Notice that eBay sellers are actually buying from this Aliexpress supplier and then re-selling on eBay (maybe even drop-shipping), as the Aliexpress supplier doesn't seem to be selling on eBay yet. In that case you might get faster shipping from eBay, but hey, saving $20 is sweet any day.


----------



## RS VR6 (Mar 29, 2007)

Awesome...they are all cheaper on Aliexpress.


----------



## BXCc (May 31, 2012)

Thanks for the link. The Bootleg Romin looks promising with the 138mm width. Not sure if I can deal with the white logos for a $15 savings though. $40 is still relatively affordable.


----------



## rumblytumbly (Jun 5, 2013)

The problem I've had with the knockoff saddles is with the rear rail attachment points. Usually they are just glued with a blob to the seat pretty much right underneath where your sitbones are. This allows for no flex in the saddle and is bad design. The real ones whether Specialized, Pro, Selle Italia, etc. typically have a bridge/truss type of attachement molded into the saddle that the rails go into which allows it to be supported from the outer rearmost perimeter allowing for some flex of the shell since there's nothing directly under the sitbones area. At least that's been my observation. Anyone know of a knockoff supplier doing something closer to the originals?


----------



## sissypants (Sep 7, 2016)

rumblytumbly said:


> The problem I've had with the knockoff saddles is with the rear rail attachment points. Usually they are just glued with a blob to the seat pretty much right underneath where your sitbones are. This allows for no flex in the saddle and is bad design. The real ones whether Specialized, Pro, Selle Italia, etc. typically have a bridge/truss type of attachement molded into the saddle that the rails go into which allows it to be supported from the outer rearmost perimeter allowing for some flex of the shell since there's nothing directly under the sitbones area. At least that's been my observation. Anyone know of a knockoff supplier doing something closer to the originals?

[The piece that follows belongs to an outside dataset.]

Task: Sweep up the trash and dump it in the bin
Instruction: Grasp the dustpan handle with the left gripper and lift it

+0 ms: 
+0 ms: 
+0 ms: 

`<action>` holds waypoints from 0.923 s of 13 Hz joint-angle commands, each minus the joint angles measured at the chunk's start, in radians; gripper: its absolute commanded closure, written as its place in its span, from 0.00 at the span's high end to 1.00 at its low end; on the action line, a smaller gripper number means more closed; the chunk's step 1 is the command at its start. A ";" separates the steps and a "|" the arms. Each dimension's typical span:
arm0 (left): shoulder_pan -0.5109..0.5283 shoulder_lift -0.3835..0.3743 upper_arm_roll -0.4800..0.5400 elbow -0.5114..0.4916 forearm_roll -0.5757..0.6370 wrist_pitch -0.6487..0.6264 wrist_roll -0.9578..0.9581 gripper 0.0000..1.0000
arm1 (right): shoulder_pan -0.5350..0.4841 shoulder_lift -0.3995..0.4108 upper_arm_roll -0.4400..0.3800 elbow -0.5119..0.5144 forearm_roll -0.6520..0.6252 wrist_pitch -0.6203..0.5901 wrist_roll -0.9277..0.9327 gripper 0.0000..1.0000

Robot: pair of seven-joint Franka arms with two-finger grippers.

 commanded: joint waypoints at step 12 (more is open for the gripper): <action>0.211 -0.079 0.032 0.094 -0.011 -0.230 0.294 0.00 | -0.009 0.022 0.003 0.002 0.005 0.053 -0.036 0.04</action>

Valid point, I've also had this issue with some raw carbon knock-offs I've ridden. But the saddle I linked to on AliExpress has been unbelievable for me. I got a few friends to ride it too and none of us are looking back.

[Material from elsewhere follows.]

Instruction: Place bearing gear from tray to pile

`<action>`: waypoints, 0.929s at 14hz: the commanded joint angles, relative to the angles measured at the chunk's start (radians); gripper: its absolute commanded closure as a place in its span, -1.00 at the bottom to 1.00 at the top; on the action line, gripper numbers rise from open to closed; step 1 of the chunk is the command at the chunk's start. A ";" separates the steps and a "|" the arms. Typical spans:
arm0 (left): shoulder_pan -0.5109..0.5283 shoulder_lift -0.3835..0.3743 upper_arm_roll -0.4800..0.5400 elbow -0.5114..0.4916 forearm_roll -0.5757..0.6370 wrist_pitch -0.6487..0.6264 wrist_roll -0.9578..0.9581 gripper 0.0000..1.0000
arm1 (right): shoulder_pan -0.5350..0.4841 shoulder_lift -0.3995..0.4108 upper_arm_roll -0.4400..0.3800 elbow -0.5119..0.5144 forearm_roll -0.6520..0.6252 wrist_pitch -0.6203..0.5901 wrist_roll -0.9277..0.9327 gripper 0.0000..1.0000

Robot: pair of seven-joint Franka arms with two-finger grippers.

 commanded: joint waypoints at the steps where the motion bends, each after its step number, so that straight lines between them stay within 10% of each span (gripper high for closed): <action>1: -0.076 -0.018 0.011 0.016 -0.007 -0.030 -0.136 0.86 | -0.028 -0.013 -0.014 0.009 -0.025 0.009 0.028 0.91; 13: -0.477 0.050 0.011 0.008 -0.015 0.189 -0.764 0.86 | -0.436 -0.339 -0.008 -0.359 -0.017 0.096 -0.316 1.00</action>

The saddle I linked to has carbon rails secured with resin to molded carbon sockets on either end much like high-end Fizik or Selle Italia saddles. It also has good flex on the sitbones because of the protruding leaf-like design, rather than being rigid and unforgiving. Together with the padding it makes it very comfortable for XC and even endurance in my case. I would post a video but I'm not good at aiming at my butt in action.


----------



## alexdi (Jun 25, 2016)

I've had the GUB 1158 for a year. It's the "more padded" saddle above. Mine weighs 155g. Very durable, though the padding is mostly illusory: it's like sitting on a plank of wood. 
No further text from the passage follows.